Без вести... - Стенькин Василий Степанович. Страница 7
И вдруг будто чего-то испугался, с робостью проговорил:
— Простите, господин Нейман, ежели я чего-нибудь не так...
— Нет, почему же, все правильно. Скажи, товарищ Каргапольцев, ты в партии состоял?
— Нет, в комсомоле был, — Иннокентий не боялся этой откровенности, потому что в плен попал с комсомольским билетом в кармане. Правда, другим раньше он об этом не рассказывал.
Рудольф потихоньку постукивал вилкой по столу.
— А я когда-то состоял в Коммунистической партии, — тихо проговорил он. — Потом по дурости выбыл.

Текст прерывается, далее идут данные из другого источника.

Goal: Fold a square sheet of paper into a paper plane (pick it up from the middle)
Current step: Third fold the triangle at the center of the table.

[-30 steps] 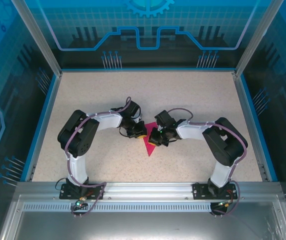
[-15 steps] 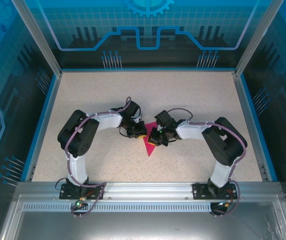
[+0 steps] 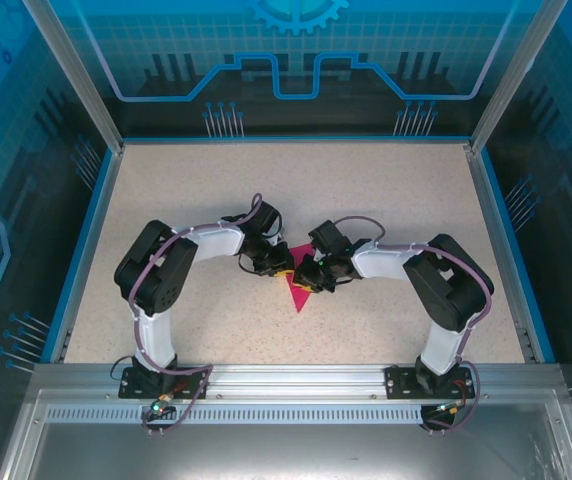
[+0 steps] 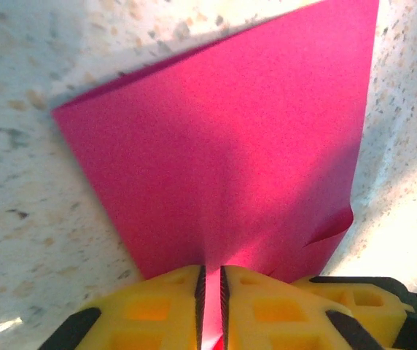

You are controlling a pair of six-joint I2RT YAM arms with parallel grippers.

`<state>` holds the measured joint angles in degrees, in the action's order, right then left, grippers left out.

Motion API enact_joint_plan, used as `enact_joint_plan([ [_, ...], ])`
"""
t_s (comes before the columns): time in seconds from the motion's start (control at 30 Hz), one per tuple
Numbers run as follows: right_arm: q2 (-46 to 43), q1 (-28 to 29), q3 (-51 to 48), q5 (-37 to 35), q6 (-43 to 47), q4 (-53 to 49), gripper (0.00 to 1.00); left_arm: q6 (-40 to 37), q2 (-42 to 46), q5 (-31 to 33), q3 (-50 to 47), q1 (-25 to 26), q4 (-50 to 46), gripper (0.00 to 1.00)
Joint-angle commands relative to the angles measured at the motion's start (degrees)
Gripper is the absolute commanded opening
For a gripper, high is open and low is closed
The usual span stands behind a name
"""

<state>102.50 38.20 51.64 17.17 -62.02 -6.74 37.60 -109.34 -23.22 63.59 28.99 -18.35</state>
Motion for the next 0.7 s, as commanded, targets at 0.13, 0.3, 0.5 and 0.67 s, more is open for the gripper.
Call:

Он поднялся из-за стола, потянулся.
— Время позднее, давай спать, друг Иннокентий. Твоя казарма далеко, на дворе дождь и темень.
Нейман постелил гостю на тахте, а сам ушел в спальню. Они долго не могли уснуть: у каждого были свои заботы, свои думы.

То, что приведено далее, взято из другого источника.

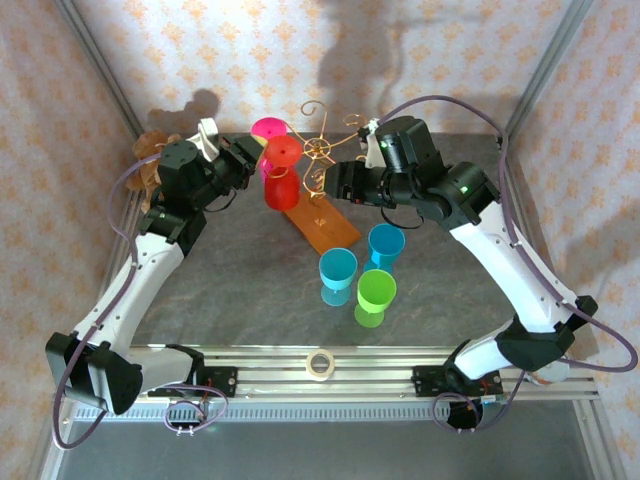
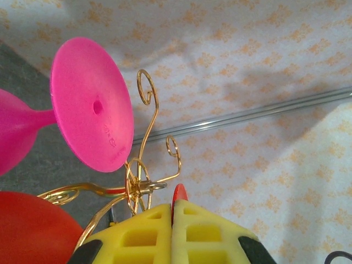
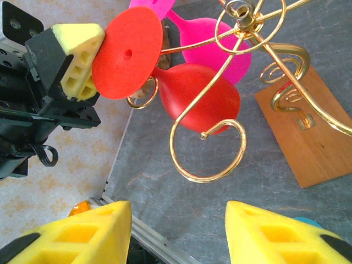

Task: Take the wine glass off the wine glass rack

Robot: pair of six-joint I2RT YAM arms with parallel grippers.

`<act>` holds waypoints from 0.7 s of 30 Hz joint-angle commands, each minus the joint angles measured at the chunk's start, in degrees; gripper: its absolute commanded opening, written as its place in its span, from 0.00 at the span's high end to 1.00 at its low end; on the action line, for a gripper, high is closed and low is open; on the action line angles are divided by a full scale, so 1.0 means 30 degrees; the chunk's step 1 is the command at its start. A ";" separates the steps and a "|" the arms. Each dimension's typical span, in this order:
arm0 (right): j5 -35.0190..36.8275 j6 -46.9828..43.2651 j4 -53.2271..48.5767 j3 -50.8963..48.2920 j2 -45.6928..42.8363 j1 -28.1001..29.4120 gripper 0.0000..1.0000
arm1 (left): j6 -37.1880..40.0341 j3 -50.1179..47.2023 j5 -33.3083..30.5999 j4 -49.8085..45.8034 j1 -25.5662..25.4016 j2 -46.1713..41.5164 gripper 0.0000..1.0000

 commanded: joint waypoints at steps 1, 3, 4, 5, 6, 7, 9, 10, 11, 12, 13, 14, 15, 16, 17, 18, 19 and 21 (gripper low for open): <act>-0.0081 0.0098 0.0237 0.0238 -0.0127 -0.0105 0.51 | -0.0025 0.0597 0.1244 0.0612 -0.0048 -0.0384 1.00; -0.0075 0.0110 0.0232 0.0259 -0.0127 -0.0111 0.51 | -0.0086 0.0528 0.1512 0.0639 -0.0045 -0.0506 1.00; -0.0071 0.0117 0.0208 0.0243 -0.0127 -0.0105 0.51 | -0.0060 0.0493 0.1593 0.0668 -0.0076 -0.0574 1.00; -0.0082 0.0116 0.0208 0.0240 -0.0127 -0.0105 0.51 | -0.0058 0.0464 0.1659 0.0605 -0.0078 -0.0717 1.00; -0.0083 0.0126 0.0222 0.0213 -0.0128 -0.0105 0.51 | 0.0021 0.0389 0.1698 0.0540 -0.0090 -0.0827 1.00; -0.0076 0.0141 0.0237 0.0185 -0.0139 -0.0109 0.51 | 0.0108 0.0380 0.1755 0.0485 -0.0076 -0.0932 1.00; -0.0074 0.0156 0.0237 0.0167 -0.0156 -0.0105 0.51 | 0.0285 0.0391 0.1952 0.0197 -0.0088 -0.1081 1.00; -0.0073 0.0171 0.0237 0.0175 -0.0153 -0.0105 0.51 | 0.0321 0.0377 0.2109 0.0130 -0.0077 -0.1110 1.00; -0.0047 0.0157 0.0237 0.0147 -0.0157 -0.0105 0.51 | 0.0366 0.0353 0.2239 0.0085 -0.0082 -0.1168 1.00; -0.0046 0.0182 0.0265 0.0124 -0.0128 -0.0105 0.51 | 0.0395 0.0295 0.2253 0.0041 -0.0083 -0.1260 1.00; -0.0073 0.0198 0.0294 0.0119 -0.0127 -0.0105 0.51 | 0.0411 0.0195 0.2230 0.0026 -0.0085 -0.1365 1.00; -0.0088 0.0245 0.0324 0.0121 -0.0113 -0.0103 0.51 | 0.0411 0.0093 0.2228 0.0018 -0.0077 -0.1453 1.00; -0.0130 0.0275 0.0352 0.0116 -0.0098 -0.0105 0.51 | 0.0403 0.0049 0.2250 0.0039 -0.0088 -0.1559 1.00; -0.0152 0.0279 0.0354 0.0108 -0.0072 -0.0118 0.51 | 0.0438 -0.0003 0.2284 -0.0042 -0.0091 -0.1658 1.00; -0.0163 0.0270 0.0354 0.0121 -0.0067 -0.0105 0.51 | 0.0495 -0.0006 0.2313 -0.0180 -0.0066 -0.1796 1.00; -0.0127 0.0282 0.0354 0.0096 -0.0095 -0.0105 0.51 | 0.0554 -0.0059 0.2287 -0.0277 -0.0091 -0.1875 1.00; -0.0127 0.0298 0.0382 0.0090 -0.0097 -0.0105 0.51 | 0.0636 -0.0073 0.2272 -0.0429 -0.0076 -0.2010 1.00; -0.0134 0.0285 0.0384 0.0102 -0.0098 -0.0105 0.51 | 0.0724 -0.0091 0.2257 -0.0673 -0.0091 -0.2174 1.00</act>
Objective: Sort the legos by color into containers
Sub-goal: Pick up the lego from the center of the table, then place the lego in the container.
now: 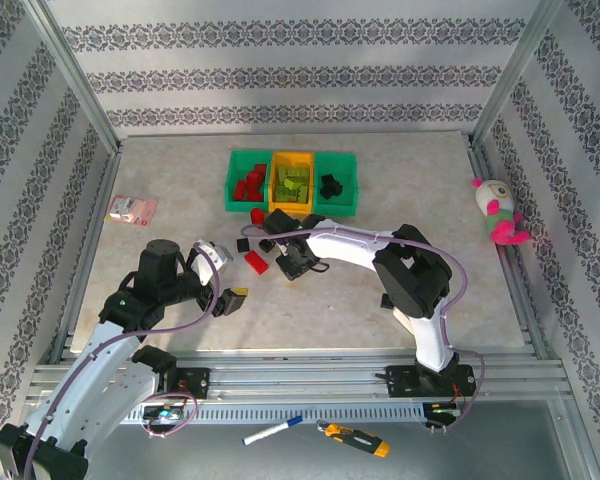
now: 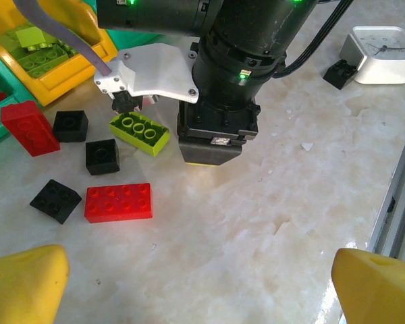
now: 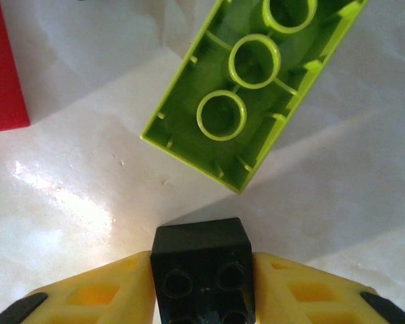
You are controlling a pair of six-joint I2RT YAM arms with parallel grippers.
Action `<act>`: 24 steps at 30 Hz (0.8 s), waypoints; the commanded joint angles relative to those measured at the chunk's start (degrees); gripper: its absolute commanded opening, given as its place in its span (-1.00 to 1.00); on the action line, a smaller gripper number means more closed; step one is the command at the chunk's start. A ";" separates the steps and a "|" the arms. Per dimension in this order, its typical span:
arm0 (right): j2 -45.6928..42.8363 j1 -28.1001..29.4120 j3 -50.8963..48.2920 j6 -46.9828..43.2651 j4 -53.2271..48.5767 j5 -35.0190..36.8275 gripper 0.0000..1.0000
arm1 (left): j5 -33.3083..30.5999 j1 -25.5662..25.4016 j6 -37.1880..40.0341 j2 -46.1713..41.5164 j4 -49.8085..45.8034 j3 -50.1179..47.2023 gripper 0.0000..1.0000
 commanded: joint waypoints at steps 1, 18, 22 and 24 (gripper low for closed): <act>-0.75 0.43 0.58 0.69 -1.35 1.82 -0.34 | 1.22 -0.75 -0.60 -0.60 2.97 -0.84 0.99; -11.10 -5.09 4.65 6.18 5.87 9.00 -0.52 | 1.54 -2.66 -8.73 5.65 18.47 -3.59 0.99; -10.30 -8.83 7.17 6.74 10.67 10.11 -0.53 | 1.84 -3.61 -7.91 7.65 19.21 -3.13 0.99; -8.69 -10.75 9.20 6.66 11.70 10.45 -0.52 | 1.71 -3.76 -7.58 8.10 19.03 -2.83 0.99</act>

Хозяин думал о том, что он странным образом верит и симпатизирует этому русскому парню, что у парня этого честная душа, только мечется она у него, попорчена чуть: такое соврать о вернувшихся на родину пленных! Не может этого быть, тут что-то не то. От несчастий все это у него, от страха.
Гость с тревогой думал, что зря, пожалуй, открылся этому немцу. За четыре года Иннокентий ничего плохого о нем не слышал, но черт его знает, все же немец.

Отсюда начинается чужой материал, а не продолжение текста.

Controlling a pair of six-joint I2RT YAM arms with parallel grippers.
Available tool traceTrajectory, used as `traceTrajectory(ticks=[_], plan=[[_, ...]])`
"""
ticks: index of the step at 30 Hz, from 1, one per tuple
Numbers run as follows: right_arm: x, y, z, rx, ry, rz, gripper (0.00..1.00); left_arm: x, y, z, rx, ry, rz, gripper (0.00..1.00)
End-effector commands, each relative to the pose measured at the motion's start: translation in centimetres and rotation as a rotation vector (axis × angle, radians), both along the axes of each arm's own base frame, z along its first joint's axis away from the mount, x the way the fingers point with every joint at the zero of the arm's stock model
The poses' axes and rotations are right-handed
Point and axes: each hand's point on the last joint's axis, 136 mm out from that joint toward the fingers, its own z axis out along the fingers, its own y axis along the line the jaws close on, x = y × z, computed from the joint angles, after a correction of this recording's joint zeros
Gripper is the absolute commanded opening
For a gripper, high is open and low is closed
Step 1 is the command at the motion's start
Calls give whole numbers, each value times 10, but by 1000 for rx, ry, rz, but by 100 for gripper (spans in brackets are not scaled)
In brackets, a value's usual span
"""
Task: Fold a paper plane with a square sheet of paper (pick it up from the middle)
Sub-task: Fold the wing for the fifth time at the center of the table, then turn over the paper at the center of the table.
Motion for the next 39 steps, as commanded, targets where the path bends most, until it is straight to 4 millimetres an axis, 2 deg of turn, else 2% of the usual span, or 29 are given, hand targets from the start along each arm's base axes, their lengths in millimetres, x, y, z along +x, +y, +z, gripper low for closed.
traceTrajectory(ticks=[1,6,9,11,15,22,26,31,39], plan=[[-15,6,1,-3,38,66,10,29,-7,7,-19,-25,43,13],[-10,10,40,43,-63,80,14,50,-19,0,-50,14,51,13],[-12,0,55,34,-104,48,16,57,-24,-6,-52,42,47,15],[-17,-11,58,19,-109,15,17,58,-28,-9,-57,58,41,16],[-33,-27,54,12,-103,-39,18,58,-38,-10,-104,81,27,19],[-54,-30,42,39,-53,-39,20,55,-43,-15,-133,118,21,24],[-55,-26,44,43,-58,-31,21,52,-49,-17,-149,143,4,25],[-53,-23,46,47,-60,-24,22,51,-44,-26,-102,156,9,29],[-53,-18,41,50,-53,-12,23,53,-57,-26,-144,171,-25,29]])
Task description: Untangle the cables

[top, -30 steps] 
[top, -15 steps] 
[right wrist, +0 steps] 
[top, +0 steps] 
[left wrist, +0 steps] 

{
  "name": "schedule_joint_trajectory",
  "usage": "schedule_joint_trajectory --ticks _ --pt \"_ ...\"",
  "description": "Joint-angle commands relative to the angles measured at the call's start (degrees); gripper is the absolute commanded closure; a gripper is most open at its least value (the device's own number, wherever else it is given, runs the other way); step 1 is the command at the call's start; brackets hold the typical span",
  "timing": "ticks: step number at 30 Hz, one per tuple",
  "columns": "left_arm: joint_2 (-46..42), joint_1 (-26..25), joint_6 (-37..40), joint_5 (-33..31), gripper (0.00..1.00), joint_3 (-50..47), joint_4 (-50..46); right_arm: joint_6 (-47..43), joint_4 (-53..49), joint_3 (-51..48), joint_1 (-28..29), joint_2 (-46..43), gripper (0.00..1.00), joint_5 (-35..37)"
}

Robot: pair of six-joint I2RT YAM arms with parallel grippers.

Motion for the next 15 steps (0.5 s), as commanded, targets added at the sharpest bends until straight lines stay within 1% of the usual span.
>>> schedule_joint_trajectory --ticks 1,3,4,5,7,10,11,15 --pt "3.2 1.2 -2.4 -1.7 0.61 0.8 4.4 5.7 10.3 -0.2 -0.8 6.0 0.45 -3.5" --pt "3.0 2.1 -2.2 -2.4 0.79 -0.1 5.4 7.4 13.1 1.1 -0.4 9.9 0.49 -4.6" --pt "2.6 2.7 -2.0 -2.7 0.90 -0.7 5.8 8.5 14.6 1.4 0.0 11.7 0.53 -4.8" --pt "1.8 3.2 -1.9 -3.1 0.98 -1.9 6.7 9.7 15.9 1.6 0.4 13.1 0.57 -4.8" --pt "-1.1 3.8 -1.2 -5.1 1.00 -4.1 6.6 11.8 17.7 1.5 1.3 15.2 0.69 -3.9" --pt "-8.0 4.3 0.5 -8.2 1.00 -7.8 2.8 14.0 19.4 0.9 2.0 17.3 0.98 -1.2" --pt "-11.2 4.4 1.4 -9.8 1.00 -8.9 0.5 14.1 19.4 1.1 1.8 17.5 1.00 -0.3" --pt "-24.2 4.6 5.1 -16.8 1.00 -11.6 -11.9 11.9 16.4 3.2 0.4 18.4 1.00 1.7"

Иннокентий, наконец, заснул. Спал он беспокойно.
Время никогда не останавливается, оно идет и идет... Минуло два месяца с того дня, как Иннокентий был первый раз в гостях у Неймана. Теперь они встречались чаще, отношения их стали ближе, но механик ни разу не возвращался к той незаконченной беседе. Он, видимо, ждал, когда Иннокентий сам расскажет о своей жизни в плену. А у Каргапольцева не было желания тревожить зарубцевавшиеся раны. Но однажды у них снова возник разговор о патриотическом долге, о Родине. Жена Рудольфа, белокурая Изольда, не мешала их беседе. Иннокентий уже привык к Рудольфу, обращался к нему на «ты».
— Ты как-то спрашивал, много ли у меня грехов перед Родиной? Могу покаяться.
— Очень хочу знать о тебе побольше, мой друг. — Нейман повернулся к гостю, поудобнее устроился на тахте.
— Ну, слушай тогда... — Иннокентий поднялся со стула, медленно заходил по комнате.
— Все началось 23 октября сорок второго года в девятнадцать часов сорок с чем-то минут, когда мой самолет, подбитый зенитным снарядом, упал в тылу врага. С этого началась моя жизнь в плену. — Каргапольцев расстегнул верхнюю пуговицу рубашки.
— Прошел я, стало быть, свой срок в лазарете и вот привезли меня в Бобруйский лагерь... Нашего брата там тысячи: многие чуть живы, диву даешься, в чем держатся. Обмундирование у меня было еще ничего, а другие все оборванные.
Освободили мне, стало быть, в бараке местечко на нарах, и стал я военнопленным за номером 43872, фамилия моя, имя с того дня исчезли. Даже для меня самого. Отзываюсь только на номер.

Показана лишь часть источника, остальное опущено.